# Anchor Rope length for Livingston?



## Dmcputtz (Jun 4, 2012)

Yeah, may sound like a goofy question but I've only fished the main lake once in the last 30 yrs. Toss in the "avg." variables, is a 50ft. rope length too short or long for most places?
I'll be heading out from the South side at the State Park on Sat. barring a windy day. Just trying to get prepared.
Thanks


----------



## Davoh (Mar 5, 2010)

Depends on if you want to stay put, and how much of a boat you're in... In my deck liner, 50 ft of line will only hold me still in about 15-20 ft of watter, if the flukes dig in good... 'course, I dont have an anchor chain for that type of anchor, which as I understand it, is key.


----------



## Sunbeam (Feb 24, 2009)

As an old construction barge super I can quote you all of the specs by chapter and verse.
But the basics are.
An average 18 foot fiberglass boat anchored bow on to a 15 MPH wind and two foot crest to crest wave generates about 100 ti 130 pounds of force on the anchor rope.
A danforth anchor is the highest holding anchor normally found on fishing rigs.
In soft clay or firm sand, properly set it will hold about 12 times it's submerged weight. So a properly set 10 pound anchor will hold about 120 pounds of steady pull.
Properly set means on a scope of unweighted anchor line (rope) that is a minimum of eight times the water depth. To anchor in 40 feet of water you need 320 feet of rope. That is a lot of rope but that is what it takes to get the maximum purchase with a 10 pound anchor.
So how to shorten the rope?
First double the anchor size to twenty pounds. So now it will hold 240 pounds.
More than enough but we need to shorten the rope to 160 feet.
The shorter rope and heavier anchor should give you the 120 pounds of purchase.
To increase the holding power we will weight the rope. This is done by adding five feet if 1/4" chain between the anchor shank and the rope. The weight aids in pulling the shank down on the lake bed so that the flukes immediately deploy. The chain can increase the holding force by 30%.
So now we have about 150 pounds of holding power.
Let me add that only one out of fifty boats have enough anchor rope. Maybe about the same odds for having chain on the anchors.
Also not one out of fifty will agree with this old sea dog and go out and get a proper rope or add a chain. 
"too much rope in the boat" "the anchors too heavy"
So just keep plowing up the lake bed on the lumps and humps. The White Bass are used to it. There has been thousands of improperly rigged anchors pulled through them in the last 46 years.


----------



## markbrumbaugh (Jul 13, 2010)

As usual, Sunbeam is steering you right, even if that isn't what you want to hear. I would add, I have had better luck with a plow anchor than danforth in Livingston. But if you want to keep it, you need to fasten the chain to the plow, and use some zip ties up on the shank. That way you can fasten the anchor rode to a bow cleat, drive into the wind, part the zip tie and pull your anchor off the log, bridge rail, etc. you can cheat with less anchor if you are just fishing, but if you want to stay off a lee shore...more is better.


----------



## Gofish2day (May 9, 2006)

Good advise Sunbeam - I carry 100ft of rope with 6ft of 5/16 chain and one of those light anchors but with big spades to grab the bottom. The secret to achoring is the angle of the rope. 100% of people I see dragging don't have enough rope out for the wind conditions they are trying to anchor in. They also use anchors like the heavy Navy anchor with small spades. I have a 19ft kenner and tie the rope to a cleat all they way on the bow. You need to keep the nose of the boat pointed 100% into the waves. Also, when you let the rope out stop the boat slowly in high winds. Dropping the anchor and then letting the full weight of the boat pull tight all of a sudden pulls the anchor up and the spades are full of mud. It won't grab again untill you clear the mud. I have no problems holding anchor. 
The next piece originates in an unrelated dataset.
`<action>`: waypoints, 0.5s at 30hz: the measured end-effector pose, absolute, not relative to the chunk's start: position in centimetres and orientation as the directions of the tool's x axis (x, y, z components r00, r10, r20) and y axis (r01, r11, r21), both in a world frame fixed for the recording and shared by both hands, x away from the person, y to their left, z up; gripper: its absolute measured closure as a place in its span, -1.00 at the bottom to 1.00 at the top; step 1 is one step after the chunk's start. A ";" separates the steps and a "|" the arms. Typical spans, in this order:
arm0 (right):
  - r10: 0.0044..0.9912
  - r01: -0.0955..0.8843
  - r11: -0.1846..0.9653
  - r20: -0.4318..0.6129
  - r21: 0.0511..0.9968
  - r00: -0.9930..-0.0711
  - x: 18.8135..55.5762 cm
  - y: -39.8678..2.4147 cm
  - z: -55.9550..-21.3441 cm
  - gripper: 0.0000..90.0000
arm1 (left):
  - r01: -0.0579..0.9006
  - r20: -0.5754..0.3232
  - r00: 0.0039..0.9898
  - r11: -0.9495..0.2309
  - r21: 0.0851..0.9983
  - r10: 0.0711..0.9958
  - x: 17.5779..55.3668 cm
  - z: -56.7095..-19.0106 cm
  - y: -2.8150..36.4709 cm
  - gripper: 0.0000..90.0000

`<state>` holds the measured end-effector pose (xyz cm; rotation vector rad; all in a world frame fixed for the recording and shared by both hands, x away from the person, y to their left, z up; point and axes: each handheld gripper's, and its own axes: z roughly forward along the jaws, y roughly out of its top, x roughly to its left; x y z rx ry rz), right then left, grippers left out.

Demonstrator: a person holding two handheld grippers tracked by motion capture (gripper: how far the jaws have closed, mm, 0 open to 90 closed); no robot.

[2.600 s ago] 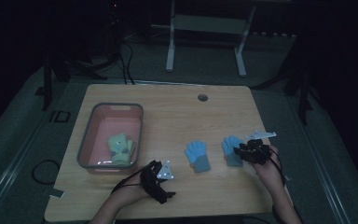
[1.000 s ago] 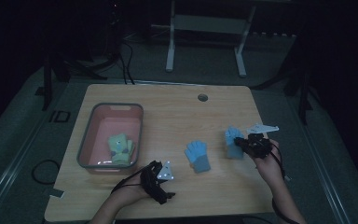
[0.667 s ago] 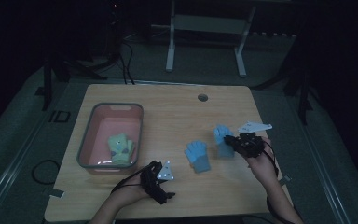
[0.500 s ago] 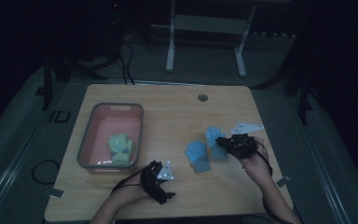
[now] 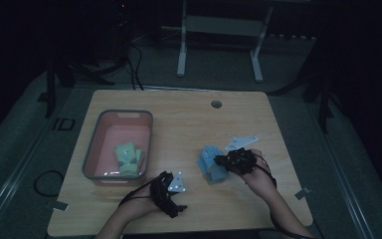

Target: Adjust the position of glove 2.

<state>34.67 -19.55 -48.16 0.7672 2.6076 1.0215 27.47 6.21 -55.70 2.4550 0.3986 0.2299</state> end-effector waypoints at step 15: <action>0.530 0.423 0.676 0.000 0.604 -0.848 36.3 -18.4 -51.9 0.86 | 0.226 0.066 0.939 -0.751 0.621 0.337 27.5 -55.7 6.2 -0.77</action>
More wind - let more rope out. If your not catching fish - let out another 25ft and start jigging again.


----------



## fishin_envy (Aug 13, 2010)

Gofish2day said:


> Good advise Sunbeam - I carry 100ft of rope with 6ft of 5/16 chain and one of those light anchors but with big spades to grab the bottom. The secret to achoring is the angle of the rope. 100% of people I see dragging don't have enough rope out for the wind conditions they are trying to anchor in. They also use anchors like the heavy Navy anchor with small spades. I have a 19ft kenner and tie the rope to a cleat all they way on the bow. You need to keep the nose of the boat pointed 100% into the waves. Also, when you let the rope out stop the boat slowly in high winds. Dropping the anchor and then letting the full weight of the boat pull tight all of a sudden pulls the anchor up and the spades are full of mud. It won't grab again untill you clear the mud. I have no problems holding anchor.
> 
> More wind - let more rope out. If your not catching fish - let out another 25ft and start jigging again.
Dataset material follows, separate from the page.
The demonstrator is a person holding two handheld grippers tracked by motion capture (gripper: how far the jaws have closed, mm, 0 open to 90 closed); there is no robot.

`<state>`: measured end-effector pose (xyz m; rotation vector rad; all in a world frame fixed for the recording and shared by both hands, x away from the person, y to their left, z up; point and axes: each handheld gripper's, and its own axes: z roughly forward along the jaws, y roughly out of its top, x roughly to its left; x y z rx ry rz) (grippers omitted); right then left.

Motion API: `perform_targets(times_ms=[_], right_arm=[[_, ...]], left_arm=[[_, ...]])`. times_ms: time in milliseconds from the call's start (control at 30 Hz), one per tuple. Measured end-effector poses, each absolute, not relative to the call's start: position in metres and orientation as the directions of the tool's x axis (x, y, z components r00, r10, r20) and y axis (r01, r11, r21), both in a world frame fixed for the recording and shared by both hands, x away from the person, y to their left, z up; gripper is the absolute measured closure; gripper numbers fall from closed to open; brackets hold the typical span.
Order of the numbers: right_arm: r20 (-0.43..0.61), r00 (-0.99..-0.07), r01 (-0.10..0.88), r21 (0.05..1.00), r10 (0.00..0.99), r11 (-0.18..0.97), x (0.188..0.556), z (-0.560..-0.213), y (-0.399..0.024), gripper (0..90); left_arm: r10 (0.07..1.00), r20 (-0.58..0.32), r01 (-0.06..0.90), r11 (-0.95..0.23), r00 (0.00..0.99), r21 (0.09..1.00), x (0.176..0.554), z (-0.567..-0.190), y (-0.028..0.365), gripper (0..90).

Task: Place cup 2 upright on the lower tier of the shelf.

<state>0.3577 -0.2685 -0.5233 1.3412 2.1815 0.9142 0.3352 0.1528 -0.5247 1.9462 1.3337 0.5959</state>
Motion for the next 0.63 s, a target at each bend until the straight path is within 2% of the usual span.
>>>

Ditto, except I have a 22' boat and use a heavy navy anchor. On Livingston, more often than not, you will find yourself anchoring in water 25' or deeper, so 50' of rope will only be enough to hold you on the calmest days. Many people miss some great fishing when they have to give up because their anchor will not hold.


----------



## bueyescowboy (Apr 10, 2005)

my advice would be...get the biggest anchor YOU CAN HANDLE....ain't going to do you any good to throw out your back trying to pull up the anchor...wind condition will predict rope length...calm day i tight line....no slack....and windy days i ll use 60 to 70 ft of rope. On tears in my eyes days, i use 2 anchors each with about 50 ft of rope. If the two anchors don't work PACK UP YOUR GEAR AND GRAB A COLD BEER ON SHORE!

My anchor we call big boy....weights about 30 pds and the chain is welded to the shaft. Generally with big boy and 70 ft of rope if the boat doesn't hold i am outta there because water is coming over the front of the boat.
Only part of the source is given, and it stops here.